Le Burkina Faso a géré avec fermeté et sang-froid l’incident impliquant un avion militaire nigérian de type C-130, immobilisé pendant onze jours à Bobo-Dioulasso après un atterrissage d’urgence effectué sans autorisation préalable. L’appareil a finalement quitté le territoire burkinabè vendredi, avec ses onze occupants, pour une escale à Accra avant de poursuivre sa route vers le Portugal, selon les autorités nigériennes.
Retenu depuis le 8 décembre pour violation de l’espace aérien national, l’avion avait été contraint à un arrêt technique à Bobo-Dioulasso. Les autorités burkinabè, invoquant le respect strict des procédures de souveraineté et de sécurité, avaient alors procédé à son immobilisation, tout en assurant la prise en charge et la sécurité de l’équipage.

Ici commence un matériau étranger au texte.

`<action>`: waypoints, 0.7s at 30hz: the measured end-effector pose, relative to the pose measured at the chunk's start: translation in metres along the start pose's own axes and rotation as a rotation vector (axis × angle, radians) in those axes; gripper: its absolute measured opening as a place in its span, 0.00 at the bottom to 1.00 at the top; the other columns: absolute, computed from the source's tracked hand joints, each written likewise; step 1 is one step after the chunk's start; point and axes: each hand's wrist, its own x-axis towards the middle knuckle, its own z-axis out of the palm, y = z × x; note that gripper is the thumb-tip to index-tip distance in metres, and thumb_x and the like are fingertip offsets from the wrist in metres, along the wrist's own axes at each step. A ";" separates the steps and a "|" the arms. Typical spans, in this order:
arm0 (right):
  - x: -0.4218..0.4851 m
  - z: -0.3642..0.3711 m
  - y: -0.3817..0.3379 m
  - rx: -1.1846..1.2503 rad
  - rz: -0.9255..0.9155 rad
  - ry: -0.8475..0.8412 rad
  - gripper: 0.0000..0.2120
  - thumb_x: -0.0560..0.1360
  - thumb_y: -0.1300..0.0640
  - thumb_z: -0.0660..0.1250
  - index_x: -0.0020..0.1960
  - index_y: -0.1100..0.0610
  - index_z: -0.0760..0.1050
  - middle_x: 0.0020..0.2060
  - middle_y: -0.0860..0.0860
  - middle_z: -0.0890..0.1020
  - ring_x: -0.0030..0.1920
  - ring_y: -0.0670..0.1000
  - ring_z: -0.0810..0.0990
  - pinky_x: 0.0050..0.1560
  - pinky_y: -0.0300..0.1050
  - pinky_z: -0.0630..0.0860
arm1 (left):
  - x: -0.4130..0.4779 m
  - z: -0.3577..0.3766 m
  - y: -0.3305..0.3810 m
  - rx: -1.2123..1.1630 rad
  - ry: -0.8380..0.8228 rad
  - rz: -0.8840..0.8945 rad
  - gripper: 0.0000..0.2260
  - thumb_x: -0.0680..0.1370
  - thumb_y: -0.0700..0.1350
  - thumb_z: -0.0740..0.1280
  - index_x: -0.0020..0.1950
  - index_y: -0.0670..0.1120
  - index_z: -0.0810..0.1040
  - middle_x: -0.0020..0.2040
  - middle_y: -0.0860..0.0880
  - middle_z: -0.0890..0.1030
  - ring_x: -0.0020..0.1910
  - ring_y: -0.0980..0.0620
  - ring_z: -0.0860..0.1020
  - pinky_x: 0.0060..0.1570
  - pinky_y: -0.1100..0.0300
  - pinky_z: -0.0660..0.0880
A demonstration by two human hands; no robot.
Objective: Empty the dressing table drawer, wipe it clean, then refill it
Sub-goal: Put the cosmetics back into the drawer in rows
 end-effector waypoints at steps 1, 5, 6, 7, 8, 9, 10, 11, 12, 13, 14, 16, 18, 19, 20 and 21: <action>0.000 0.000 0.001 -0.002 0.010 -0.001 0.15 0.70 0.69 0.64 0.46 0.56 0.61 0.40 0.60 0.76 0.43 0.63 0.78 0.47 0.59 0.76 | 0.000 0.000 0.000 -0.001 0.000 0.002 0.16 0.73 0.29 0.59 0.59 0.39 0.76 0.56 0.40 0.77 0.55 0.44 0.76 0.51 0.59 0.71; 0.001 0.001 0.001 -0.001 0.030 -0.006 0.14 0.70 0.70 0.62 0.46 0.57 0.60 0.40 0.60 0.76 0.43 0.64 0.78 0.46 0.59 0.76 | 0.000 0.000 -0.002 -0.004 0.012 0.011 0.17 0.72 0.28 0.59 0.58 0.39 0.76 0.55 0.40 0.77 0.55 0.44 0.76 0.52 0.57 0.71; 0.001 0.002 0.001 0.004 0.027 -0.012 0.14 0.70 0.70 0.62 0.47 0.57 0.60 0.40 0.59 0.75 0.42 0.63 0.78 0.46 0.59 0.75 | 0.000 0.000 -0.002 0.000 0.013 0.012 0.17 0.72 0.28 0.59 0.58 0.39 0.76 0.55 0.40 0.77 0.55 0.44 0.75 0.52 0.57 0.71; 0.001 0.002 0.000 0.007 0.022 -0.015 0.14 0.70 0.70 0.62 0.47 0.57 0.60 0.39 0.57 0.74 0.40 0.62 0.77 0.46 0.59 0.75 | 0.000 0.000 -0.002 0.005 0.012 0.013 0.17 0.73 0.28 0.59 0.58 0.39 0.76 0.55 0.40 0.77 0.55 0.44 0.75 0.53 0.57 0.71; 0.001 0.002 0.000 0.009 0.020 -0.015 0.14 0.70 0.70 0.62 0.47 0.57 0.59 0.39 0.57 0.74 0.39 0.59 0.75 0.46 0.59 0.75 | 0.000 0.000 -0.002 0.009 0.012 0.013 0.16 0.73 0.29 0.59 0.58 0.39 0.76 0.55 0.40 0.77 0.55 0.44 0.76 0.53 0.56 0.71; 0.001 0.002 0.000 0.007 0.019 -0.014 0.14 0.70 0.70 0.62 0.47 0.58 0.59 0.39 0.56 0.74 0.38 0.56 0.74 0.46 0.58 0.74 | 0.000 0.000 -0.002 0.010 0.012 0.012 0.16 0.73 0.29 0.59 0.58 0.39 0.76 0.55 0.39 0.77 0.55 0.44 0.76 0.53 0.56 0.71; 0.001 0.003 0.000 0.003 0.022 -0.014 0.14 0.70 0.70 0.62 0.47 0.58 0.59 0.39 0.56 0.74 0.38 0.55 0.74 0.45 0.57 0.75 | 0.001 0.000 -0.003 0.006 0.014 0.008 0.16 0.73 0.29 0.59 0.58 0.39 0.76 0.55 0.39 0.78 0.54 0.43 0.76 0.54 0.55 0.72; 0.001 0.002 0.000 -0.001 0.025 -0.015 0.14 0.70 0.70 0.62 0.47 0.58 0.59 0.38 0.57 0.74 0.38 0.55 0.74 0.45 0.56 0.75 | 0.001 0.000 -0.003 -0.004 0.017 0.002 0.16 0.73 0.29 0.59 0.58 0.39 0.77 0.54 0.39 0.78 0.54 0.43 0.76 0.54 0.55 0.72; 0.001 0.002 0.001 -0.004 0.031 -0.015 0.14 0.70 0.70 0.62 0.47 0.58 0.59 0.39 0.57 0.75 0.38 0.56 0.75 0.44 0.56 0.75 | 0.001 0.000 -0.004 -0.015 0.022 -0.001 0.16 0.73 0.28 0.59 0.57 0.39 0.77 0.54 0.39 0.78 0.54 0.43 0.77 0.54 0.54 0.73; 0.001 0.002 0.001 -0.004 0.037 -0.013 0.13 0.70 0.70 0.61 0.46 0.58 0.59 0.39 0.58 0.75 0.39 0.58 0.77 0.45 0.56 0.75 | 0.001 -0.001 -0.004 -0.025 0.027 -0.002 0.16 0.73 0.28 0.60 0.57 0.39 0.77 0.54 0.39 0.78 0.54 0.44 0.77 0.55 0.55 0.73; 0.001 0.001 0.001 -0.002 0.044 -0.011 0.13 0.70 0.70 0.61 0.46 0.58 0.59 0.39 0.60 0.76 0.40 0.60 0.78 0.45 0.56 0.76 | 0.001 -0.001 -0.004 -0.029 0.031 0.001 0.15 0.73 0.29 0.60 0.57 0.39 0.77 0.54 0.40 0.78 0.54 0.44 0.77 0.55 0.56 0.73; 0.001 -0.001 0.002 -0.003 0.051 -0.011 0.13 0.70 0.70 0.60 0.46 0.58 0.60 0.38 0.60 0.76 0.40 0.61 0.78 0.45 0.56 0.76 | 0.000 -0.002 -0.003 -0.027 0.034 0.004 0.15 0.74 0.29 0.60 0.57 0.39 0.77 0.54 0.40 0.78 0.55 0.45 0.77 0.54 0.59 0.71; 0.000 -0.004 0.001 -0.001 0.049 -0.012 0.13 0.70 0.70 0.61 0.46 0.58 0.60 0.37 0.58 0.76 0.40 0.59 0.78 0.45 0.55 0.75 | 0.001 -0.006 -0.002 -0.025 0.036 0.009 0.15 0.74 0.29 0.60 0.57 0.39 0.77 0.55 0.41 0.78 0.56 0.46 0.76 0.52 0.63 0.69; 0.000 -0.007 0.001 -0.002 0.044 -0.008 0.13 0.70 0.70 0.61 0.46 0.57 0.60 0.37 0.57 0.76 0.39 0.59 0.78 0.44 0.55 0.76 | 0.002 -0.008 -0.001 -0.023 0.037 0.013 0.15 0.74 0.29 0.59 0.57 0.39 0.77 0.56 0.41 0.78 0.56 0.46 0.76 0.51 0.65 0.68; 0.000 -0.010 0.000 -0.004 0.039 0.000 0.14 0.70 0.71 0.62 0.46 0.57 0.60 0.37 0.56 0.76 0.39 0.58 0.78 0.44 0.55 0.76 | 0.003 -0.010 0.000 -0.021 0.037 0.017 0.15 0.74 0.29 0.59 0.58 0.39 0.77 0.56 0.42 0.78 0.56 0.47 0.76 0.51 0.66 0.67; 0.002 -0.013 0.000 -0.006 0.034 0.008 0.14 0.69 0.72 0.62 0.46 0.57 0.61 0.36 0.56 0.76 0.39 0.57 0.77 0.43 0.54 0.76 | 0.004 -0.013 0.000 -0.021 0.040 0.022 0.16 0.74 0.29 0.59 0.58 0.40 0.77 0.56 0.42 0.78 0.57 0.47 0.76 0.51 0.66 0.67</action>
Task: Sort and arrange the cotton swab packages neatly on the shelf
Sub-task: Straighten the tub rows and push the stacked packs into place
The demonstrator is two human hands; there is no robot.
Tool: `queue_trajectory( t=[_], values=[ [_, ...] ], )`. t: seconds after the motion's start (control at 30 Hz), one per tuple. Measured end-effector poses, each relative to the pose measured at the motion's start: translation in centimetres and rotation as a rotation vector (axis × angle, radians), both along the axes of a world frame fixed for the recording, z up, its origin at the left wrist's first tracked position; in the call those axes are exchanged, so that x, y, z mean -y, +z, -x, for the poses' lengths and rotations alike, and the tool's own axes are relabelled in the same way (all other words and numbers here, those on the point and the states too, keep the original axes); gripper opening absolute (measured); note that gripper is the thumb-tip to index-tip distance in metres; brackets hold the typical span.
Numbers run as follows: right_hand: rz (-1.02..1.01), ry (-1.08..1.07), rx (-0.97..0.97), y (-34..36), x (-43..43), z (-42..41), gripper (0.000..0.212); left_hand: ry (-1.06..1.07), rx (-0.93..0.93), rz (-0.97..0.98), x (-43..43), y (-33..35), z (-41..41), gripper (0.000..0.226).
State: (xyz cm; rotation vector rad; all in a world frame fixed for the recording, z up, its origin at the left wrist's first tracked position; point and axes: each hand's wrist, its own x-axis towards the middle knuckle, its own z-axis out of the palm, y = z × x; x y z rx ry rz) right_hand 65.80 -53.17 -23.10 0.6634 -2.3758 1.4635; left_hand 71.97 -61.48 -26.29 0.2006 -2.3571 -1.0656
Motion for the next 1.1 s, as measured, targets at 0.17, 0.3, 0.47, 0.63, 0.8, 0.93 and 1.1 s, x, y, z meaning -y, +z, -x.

Le dénouement de cet épisode est intervenu à la suite d’une démarche diplomatique de haut niveau. Le Président de la Transition, le Capitaine Ibrahim Traoré, a reçu mercredi le ministre nigérian des Affaires étrangères, Yusuf Maitama Tuggar, porteur d’un message du président Bola Ahmed Tinubu. Abuja a reconnu des manquements dans la procédure de demande d’autorisation de survol et présenté des excuses officielles au Burkina Faso.
Cette reconnaissance a permis de lever les incompréhensions et d’aboutir à une issue apaisée. Le Nigéria a également pris ses distances avec certaines déclarations controversées évoquant de supposés mauvais traitements infligés à ses militaires, saluant au contraire l’attitude professionnelle des autorités burkinabè.
L’incident avait suscité une vive réaction de la Confédération des États du Sahel (AES), qui avait dénoncé un acte « inamical » et placé ses dispositifs de défense en alerte. Pour Ouagadougou, il s’agissait avant tout d’un rappel clair : aucune entorse à la souveraineté nationale ne saurait être tolérée.
Par cette gestion maîtrisée, le Burkina Faso affirme sa volonté de faire respecter son espace aérien et ses règles, tout en privilégiant la résolution diplomatique des différends. Un signal fort dans un contexte sous-régional sensible, marqué par la recomposition des équilibres politiques et sécuritaires en Afrique de l’Ouest.